PROBLEM DESCRIPTION » Pick each line containing the word "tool" out of the data below.
------------------------------------------------
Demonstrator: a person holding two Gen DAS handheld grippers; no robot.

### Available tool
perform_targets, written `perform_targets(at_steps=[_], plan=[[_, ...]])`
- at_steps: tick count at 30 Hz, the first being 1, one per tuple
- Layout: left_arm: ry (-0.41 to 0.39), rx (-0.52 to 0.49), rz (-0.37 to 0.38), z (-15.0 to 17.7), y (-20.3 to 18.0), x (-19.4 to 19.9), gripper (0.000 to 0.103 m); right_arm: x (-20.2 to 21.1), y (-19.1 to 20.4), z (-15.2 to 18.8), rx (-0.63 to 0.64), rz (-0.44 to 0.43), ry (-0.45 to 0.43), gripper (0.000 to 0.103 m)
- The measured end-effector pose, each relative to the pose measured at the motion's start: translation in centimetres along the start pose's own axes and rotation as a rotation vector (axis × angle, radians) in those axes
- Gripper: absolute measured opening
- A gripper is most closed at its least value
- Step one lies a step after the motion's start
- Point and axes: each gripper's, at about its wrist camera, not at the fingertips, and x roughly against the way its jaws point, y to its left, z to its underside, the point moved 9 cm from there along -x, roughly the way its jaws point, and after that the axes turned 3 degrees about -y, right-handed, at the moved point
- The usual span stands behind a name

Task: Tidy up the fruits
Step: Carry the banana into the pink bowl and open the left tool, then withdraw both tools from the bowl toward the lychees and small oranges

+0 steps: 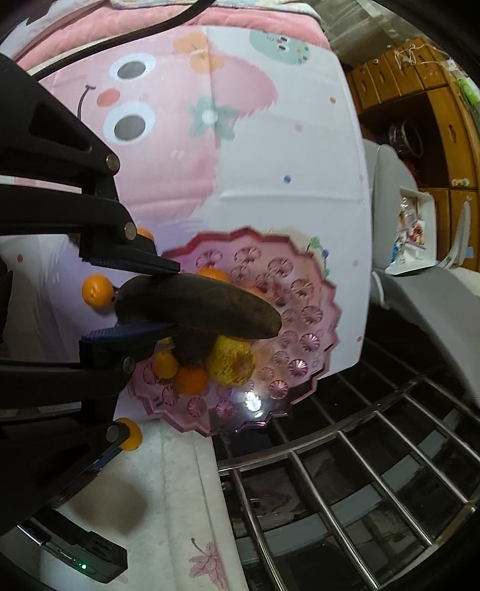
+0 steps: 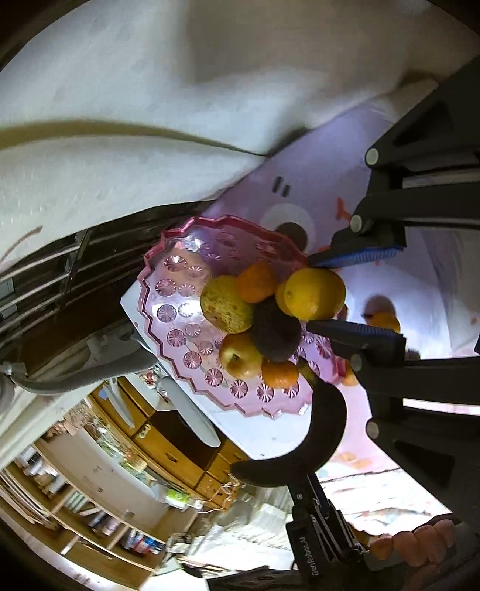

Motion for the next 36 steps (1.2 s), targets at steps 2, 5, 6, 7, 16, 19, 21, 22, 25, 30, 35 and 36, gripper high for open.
perform_targets(at_steps=[2,5,6,7,16,19,21,22,25,30,35,36], plan=[[0.016,0.012,-0.001,0.1,-0.3,-0.9,0.023,-0.5,-0.2,-0.4,0.037,0.005,0.007,0.028],[0.035,0.042,-0.011,0.3,-0.3,-2.2,0.020,-1.3,-0.5,-0.8,0.081,0.013,0.017,0.028],[0.030,0.052,-0.018,0.1,-0.2,-2.4,0.020,-1.5,-0.5,-0.9,0.094,0.016,0.020,0.028],[0.023,0.057,-0.023,-0.1,-0.2,-2.5,0.019,-1.6,-0.6,-1.1,0.107,0.019,0.021,0.028],[0.000,0.114,-0.067,-2.1,1.4,-3.8,0.019,-3.2,-0.9,-2.2,0.176,0.031,0.032,0.028],[0.004,0.133,-0.076,-2.1,1.9,-4.0,0.019,-3.7,-1.0,-2.5,0.186,0.033,0.037,0.029],[0.009,0.140,-0.084,-1.9,2.3,-4.0,0.019,-4.0,-1.0,-2.6,0.185,0.034,0.036,0.029],[0.011,0.143,-0.088,-1.8,2.5,-4.0,0.019,-4.1,-1.0,-2.6,0.186,0.032,0.040,0.030],[0.016,0.155,-0.093,-1.3,3.1,-3.9,0.019,-4.3,-0.9,-2.6,0.194,0.029,0.050,0.050],[0.002,0.164,-0.106,-0.5,4.2,-2.8,0.021,-3.5,-0.3,-2.6,0.203,0.015,0.013,0.058],[-0.014,0.180,-0.110,0.5,5.4,-1.6,0.030,-2.3,1.3,-2.0,0.254,-0.042,-0.023,0.058],[-0.020,0.182,-0.114,0.7,5.7,-1.3,0.032,-2.0,1.8,-1.8,0.280,-0.057,-0.033,0.058]])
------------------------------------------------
WRITTEN REPLY »
### Available tool
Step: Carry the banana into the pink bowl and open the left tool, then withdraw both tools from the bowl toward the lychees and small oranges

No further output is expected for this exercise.